Airin menyerah. Kalimat itu menarik tatapannya beradu dengan tatapan lelaki itu yang masih saja betah menjadikannya objek matanya. Airin benci tatapan itu. Tatapan sendu namun terkesan menggoda yang membuatnya jatuh hati. Dan sialnya, baru beberapa detik dia menikmati kedua mata itu, dia kembali jatuh cinta. Airin terus merutuki dirinya sendiri yang lagi-lagi lemah di hadapannya.
“Karena aku?” tanya Airin bingung. “aku gak merasa pernah melakukan sesuatu sampai berhasil membangunkan orang koma yang sudah berbulan-bulan.” Airin menarik salah satu sudut bibirnya tertarik ke atas, sinis, itulah yang terbaca di kedua mata Darrel
“Kamu membangunkannya dengan caramu, yang siapa pun gak kepikiran untuk ngelakuin itu,” balas Darrel dengan gayanya seperti biasa, santai namun terkesan serius.
“Apa yang kulakukan?” Airin benar-benar bingung dengan semua ucapan Darrel. Dia hanya datang, dan malah membuat semuanya kacau. Bahkan yang paling Airin ingat, Asty malah sampai marah padanya karena berbuat seperti itu.
Airin tiba-tiba menatap Darrel kaget, kedua matanya terbelalak. Mustahil kejadian pelik itu malah berhasil membuat Naya tersadar dari komanya yang sudah berbulan-bulan lamanya. Sebegitu cintanya Naya, hingga membuka mata hanya karena mendengar Darrel kembali ke dunia yang seharusnya dia jauhkan.
Darrel yang mendapati ekspresi Airin, mengangguk pelan.

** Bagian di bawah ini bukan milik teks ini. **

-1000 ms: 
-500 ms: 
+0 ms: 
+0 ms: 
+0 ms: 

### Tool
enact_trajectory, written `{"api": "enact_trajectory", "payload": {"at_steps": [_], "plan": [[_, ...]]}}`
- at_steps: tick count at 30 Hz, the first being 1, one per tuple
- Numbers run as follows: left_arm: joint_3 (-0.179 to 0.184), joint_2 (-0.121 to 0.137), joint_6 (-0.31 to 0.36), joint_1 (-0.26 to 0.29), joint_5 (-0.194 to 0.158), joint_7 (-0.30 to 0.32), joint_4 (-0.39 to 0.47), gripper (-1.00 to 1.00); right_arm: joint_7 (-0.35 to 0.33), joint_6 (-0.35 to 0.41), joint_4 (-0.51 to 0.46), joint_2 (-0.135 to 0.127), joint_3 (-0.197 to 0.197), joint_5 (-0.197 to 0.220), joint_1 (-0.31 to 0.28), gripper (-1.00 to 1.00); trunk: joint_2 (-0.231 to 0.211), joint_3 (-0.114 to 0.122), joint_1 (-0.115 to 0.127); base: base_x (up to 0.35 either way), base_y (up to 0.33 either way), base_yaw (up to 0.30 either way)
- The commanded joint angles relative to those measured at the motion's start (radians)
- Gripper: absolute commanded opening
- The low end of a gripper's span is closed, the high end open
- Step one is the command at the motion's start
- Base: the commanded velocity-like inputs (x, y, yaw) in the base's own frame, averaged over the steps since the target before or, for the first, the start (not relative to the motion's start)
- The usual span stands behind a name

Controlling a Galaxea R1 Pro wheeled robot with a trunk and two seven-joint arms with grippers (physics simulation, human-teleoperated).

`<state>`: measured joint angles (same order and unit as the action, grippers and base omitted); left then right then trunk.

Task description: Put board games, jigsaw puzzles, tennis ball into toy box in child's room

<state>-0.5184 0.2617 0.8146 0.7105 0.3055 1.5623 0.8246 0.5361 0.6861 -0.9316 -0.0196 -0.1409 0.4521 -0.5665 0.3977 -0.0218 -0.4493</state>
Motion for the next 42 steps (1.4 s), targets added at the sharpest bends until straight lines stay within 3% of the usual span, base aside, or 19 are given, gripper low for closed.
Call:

Seakan tahu bahwa Airin mulai menyadari perbuatannya yang ternyata, berimbas baik untuk Naya sampai detik ini. Darrel menarik kedua sudut bibirnya, tersenyum tulus.
“Terima kasih, Ai,” ucap Darrel lagi yang kali ini malah dibalas Airin dengan mengarahkan pandangan ke arah lain. Darrel tidak bisa menebak, apa perasaan Airin kali ini. Entah dia ikut bahagia karena berhasil membangunkan Naya, atau malah dia menyesal sudah melakukan hal itu hingga merobek harapannya. Ekspresi Airin datar, seakan tak terbesit apa pun di hatinya. Darrel menghela napas pelan saat suara pesan singkat masuk ke handphonenya. Darrel mengeceknya, dan Airin meliriknya.
“Kamu sudah ditunggu, kan? Pasti Naya yang menghubungimu,” tebak Airin yang semula, dijawab Darrel dengan gelengan kepala. Darrel kembali meletakkan handphonenya ke tempat semula, menyapukan pandangannya sesaat ke sekeliling cafe yang tampak nyaman untuknya berbicara serous dengan Airin. Cafe itu tidak terlalu berisik. Hanya terdengar alunan musik klasik yang sejak tadi berdendang merdu. Warna wallpaper kecokelatan berhasil menghadirkan rasa tenang untuk Darrel yang suka warna-warna seperti itu. Sedangkan beberapa pelayannya, tidak seperti cafe lainnya yang sibuk berdiri di mana meja terisi.
“Itu Farel, bukan Naya,” jawab Darrel yang masih menikmati situasi sekitar. “Naya malah memintaku untuk tidak menghubunginya dan fokus berbicara denganmu, Ai. Dia ingin, aku menyeelsaikannya dulu, sebelum memulai yang baru.” Darrel kembali mengarahkan tatapan ke Airin yang menatapnya sendu. Namun dengan cepat Airin mengubah ekspresinya itu dengan dibumbui tawa kecil darinya.
“Ya, Naya memang berbeda. Dia tidak sepertiku yang terus saja mengusikmu dengan pesan-pesan singkat sekedar bertanya kamu di mana, dan lagi apa. Aku benar, kan?” tanya Airin yang kali ini dijawab Darrel dengan tawa kecil. “Dia wanita yang kamu sukai. Tipe yang kamu inginkan.”
“Dia berbeda,” jawab Darrel yang jelas saja membuat Airin cemburu bukan main saat melihat senyumannya. “Karena setiap wanita, punya cara berbeda untuk mencintai, Ai, dan itulah cara Naya mencintaiku.” Darrel tersenyum, menatap Airin yang tampak gelisah duduk di hadapannya.